When you copy the data that follows, reproduce every word exactly and leave out the images.

⁂

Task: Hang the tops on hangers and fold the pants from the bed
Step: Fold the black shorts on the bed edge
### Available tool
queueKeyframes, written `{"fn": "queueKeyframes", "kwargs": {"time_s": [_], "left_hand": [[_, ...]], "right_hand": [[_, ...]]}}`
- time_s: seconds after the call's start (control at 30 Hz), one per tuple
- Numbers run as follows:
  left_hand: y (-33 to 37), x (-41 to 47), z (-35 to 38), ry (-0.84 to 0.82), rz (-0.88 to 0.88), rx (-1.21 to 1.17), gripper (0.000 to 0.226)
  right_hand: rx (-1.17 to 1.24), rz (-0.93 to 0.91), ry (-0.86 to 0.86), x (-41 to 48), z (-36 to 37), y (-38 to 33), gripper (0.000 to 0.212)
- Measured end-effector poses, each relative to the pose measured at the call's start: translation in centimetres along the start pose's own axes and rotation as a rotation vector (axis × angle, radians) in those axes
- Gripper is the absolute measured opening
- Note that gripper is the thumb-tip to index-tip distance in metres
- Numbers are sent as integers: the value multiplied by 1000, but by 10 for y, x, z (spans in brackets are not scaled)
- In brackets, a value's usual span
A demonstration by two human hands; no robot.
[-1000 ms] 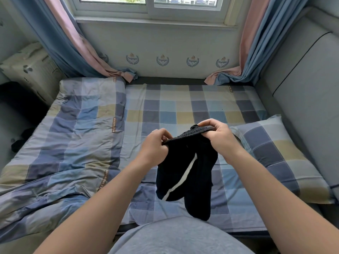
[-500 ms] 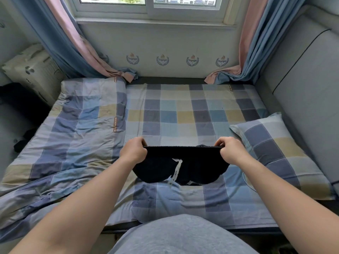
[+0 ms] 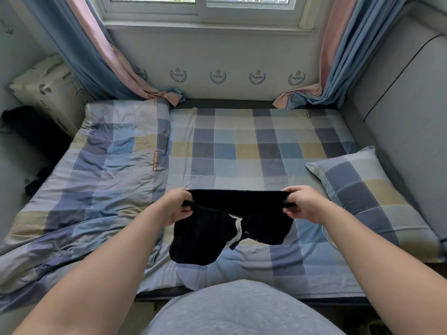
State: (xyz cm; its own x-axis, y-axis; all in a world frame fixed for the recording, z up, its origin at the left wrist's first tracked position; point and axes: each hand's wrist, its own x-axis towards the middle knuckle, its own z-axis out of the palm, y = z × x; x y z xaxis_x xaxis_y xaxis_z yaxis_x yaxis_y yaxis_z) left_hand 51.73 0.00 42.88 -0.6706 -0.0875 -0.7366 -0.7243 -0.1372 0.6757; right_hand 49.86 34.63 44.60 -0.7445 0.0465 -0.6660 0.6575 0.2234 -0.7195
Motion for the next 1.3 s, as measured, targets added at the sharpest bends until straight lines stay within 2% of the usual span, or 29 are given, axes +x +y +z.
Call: {"fn": "queueKeyframes", "kwargs": {"time_s": [0.1,0.13,0.27,0.33,0.4,0.5,0.6,0.67,0.73,0.83,0.93,1.0,1.07,1.17,1.3], "left_hand": [[-1,-4,-2,-136,-54,-258,4],[-2,-4,-4,-187,-55,-301,6],[-1,-3,-7,-289,16,-489,30],[-1,-2,-8,-318,61,-540,48],[-1,0,-7,-247,181,-334,48],[-1,2,-2,5,412,157,20],[4,3,2,166,542,382,9],[7,2,3,283,598,617,17],[11,0,4,357,629,725,26],[19,-8,9,248,638,541,28],[22,-13,17,296,596,449,33],[24,-14,24,349,509,392,36],[28,-14,32,355,346,256,38],[34,-23,43,245,128,8,46],[38,-39,61,53,214,-35,34]], "right_hand": [[251,42,-131,-1,-5,-8,22],[314,35,-154,0,-7,-9,23],[418,-32,-282,1,-14,-9,42],[378,-94,-240,1,-14,-7,45],[224,-193,-113,0,-11,-7,38],[-129,-347,64,-1,-7,-7,16],[-512,-485,220,-2,-6,-8,11],[-611,-520,287,-5,-5,-11,14],[-672,-546,330,-9,-2,-13,14],[-578,-544,300,-15,1,-19,15],[-515,-539,299,-21,7,-28,17],[-475,-537,279,-23,14,-33,17],[-403,-522,247,-26,21,-39,16],[-231,-455,158,-34,32,-47,14],[-24,-379,-71,-48,46,-56,15]]}}
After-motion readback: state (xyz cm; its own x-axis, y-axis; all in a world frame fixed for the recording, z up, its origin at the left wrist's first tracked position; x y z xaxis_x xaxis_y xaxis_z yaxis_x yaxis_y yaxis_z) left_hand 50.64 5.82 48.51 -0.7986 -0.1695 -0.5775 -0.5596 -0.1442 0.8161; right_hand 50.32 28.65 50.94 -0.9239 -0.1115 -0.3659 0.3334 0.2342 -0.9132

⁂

**ANSWER TO THIS EXERCISE:**
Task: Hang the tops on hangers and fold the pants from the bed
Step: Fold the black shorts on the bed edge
### Available tool
queueKeyframes, written `{"fn": "queueKeyframes", "kwargs": {"time_s": [_], "left_hand": [[_, ...]], "right_hand": [[_, ...]]}}`
- time_s: seconds after the call's start (control at 30 Hz), one per tuple
- Numbers run as follows:
  left_hand: y (-33 to 37), x (-41 to 47), z (-35 to 38), ry (-0.84 to 0.82), rz (-0.88 to 0.88), rx (-1.21 to 1.17), gripper (0.000 to 0.226)
  right_hand: rx (-1.17 to 1.24), rz (-0.93 to 0.91), ry (-0.86 to 0.86), x (-41 to 48), z (-36 to 37), y (-38 to 33), gripper (0.000 to 0.212)
- Measured end-effector poses, each relative to the pose measured at the call's start: translation in centimetres along the start pose's own axes and rotation as a rotation vector (axis × angle, radians) in those axes
- Gripper is the absolute measured opening
- Note that gripper is the thumb-tip to index-tip distance in metres
- Numbers are sent as integers: the value multiplied by 1000, but by 10 for y, x, z (spans in brackets are not scaled)
- In brackets, a value's usual span
A demonstration by two human hands; no robot.
[-1000 ms] 
[-500 ms] 
[+0 ms] 
State: (xyz cm; its own x-axis, y-axis; all in a world frame fixed for the recording, z up, its origin at the left wrist's first tracked position; point and axes: each hand's wrist, its own x-axis towards the middle knuckle, its own z-axis out of the palm, y = z × x; x y z xaxis_x xaxis_y xaxis_z yaxis_x yaxis_y yaxis_z) left_hand 51.73 0.00 42.88 -0.6706 -0.0875 -0.7366 -0.7243 -0.1372 0.6757; right_hand 49.86 34.63 44.60 -0.7445 0.0465 -0.6660 0.6575 0.2234 -0.7195
Motion for the next 1.3 s, as measured, targets added at the sharpest bends until straight lines stay within 2% of the usual span, or 29 are given, axes +x +y +z.
Call: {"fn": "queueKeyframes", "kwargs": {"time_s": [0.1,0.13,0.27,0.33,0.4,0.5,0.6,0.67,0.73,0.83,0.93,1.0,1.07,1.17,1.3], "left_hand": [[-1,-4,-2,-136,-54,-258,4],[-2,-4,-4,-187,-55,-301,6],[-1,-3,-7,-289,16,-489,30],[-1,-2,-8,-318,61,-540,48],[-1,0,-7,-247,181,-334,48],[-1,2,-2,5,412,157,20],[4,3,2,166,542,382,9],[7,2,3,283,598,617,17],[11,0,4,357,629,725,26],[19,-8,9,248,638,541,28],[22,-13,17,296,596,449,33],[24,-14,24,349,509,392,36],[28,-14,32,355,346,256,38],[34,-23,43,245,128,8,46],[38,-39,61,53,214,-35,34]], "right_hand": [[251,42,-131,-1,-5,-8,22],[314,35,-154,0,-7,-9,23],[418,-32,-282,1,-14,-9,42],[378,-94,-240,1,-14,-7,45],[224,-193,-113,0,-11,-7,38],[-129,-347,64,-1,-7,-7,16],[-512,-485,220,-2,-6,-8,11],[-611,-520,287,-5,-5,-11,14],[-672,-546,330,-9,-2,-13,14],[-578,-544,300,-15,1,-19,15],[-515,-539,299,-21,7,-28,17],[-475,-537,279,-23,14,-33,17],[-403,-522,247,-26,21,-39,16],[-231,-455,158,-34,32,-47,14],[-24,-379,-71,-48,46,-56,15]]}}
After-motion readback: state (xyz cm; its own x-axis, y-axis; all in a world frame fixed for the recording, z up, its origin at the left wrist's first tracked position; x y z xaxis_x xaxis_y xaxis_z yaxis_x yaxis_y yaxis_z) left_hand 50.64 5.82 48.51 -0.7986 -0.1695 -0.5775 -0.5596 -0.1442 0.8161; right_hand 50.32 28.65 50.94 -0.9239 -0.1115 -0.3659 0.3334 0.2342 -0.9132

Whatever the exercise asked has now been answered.